Couverture du journal du 19/04/2024 Le nouveau magazine

 »Nous incitons les avocats à se spécialiser »

Élu au suffrage universel à la tête de l’Ordre des Avocats pour deux ans par ses confrères en début d’année, Maître Bruno Carriou, 53 ans, est bâtonnier pour les années 2019 et 2020.

Bruno Carriou

Comment envisagez-vous votre bâtonnat ?

Je ne suis là qu’en CDD, j’en ai fait un quart. Le 28 novembre prochain, on connaîtra celui ou celle qui me succédera. Le temps est court pour mettre en place des choses, pour se lancer dans une mission qui vient en complément d’une activité professionnelle. J’ai prêté serment en 1996, après avoir travaillé quatre ans dans le privé, à la Chambre de commerce et d’industrie de Paris. Au fil des années, je suis devenu associé et j’ai développé une compétence en droit du travail et en droit de la Sécurité sociale. Au bout de vingt ans d’exercice professionnel, l’idée m’est venue de me présenter après un investissement ordinal qui datait de longtemps. 

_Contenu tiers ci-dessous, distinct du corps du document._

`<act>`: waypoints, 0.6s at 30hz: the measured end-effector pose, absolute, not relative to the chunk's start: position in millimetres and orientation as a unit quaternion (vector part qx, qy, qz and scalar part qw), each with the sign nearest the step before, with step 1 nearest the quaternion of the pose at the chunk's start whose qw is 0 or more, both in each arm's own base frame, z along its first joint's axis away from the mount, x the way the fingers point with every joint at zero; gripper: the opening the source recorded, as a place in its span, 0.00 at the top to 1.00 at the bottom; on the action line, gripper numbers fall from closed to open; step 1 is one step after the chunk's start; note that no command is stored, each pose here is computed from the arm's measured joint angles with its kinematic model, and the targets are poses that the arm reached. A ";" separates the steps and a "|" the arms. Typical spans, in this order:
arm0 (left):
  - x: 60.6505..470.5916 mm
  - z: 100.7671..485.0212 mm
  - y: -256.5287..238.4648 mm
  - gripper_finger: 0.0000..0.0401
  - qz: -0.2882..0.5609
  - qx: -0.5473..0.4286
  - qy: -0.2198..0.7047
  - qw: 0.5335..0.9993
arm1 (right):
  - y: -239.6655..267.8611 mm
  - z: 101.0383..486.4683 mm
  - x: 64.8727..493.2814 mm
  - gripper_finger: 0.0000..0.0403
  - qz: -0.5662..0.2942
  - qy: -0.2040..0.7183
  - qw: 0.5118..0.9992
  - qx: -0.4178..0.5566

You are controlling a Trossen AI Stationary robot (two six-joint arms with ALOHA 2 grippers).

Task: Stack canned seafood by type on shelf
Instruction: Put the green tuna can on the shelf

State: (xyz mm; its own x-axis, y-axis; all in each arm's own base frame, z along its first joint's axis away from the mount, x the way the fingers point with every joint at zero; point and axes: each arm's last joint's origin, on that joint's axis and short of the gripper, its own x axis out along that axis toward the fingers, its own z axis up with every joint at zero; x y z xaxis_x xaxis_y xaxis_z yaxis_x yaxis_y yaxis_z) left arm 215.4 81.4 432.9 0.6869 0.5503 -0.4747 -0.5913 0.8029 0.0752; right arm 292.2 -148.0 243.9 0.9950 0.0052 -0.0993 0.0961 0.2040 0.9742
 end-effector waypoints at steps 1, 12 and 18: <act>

C’est un CDD qui s’inscrit dans une longue période d’investissement au sein de la profession. Deux actions sont importantes, d’abord celle de la représentation de 1 100 avocats qui ont des métiers extrêmement différents, 60% de femmes et 60% de confrères qui ont une activité non judiciaire.

La place de l’avocat aujourd’hui, ce n’est pas celle de l’avocat au palais mais celle dans la ville, dans la métropole. C’est d’abord une mission de représentation pour permettre à l’Ordre d’être visible, et d’avoir toute sa place. Depuis le début de l’année, nous avons mené un travail important pour renouer des contacts, comme l’ont fait mes prédécesseurs, avec les partenaires institutionnels, la Préfecture, la Région, les élus, les députés qui ont beaucoup changé. Nous organisons et participons à plusieurs événements, dès la rentrée. Nous renouvelons également l’opération Avocœurs les 4 et 5 octobre pour récolter des fonds et soutenir trois associations aidant les personnes en difficulté.

Quel mode de fonctionnement avez-vous mis en place en tant que bâtonnier ?

Comme je veux garder un pied dans mon cabinet, j’ai constitué une équipe assez large de confrères. Quand une thématique arrive, je commence par interroger le référent concerné. Nous continuons à organiser des colloques, des manifestations à l’égard du grand public, des entreprises et des collectivités locales. Nous avons d’ailleurs noué un partenariat avec l’association des maires de France. 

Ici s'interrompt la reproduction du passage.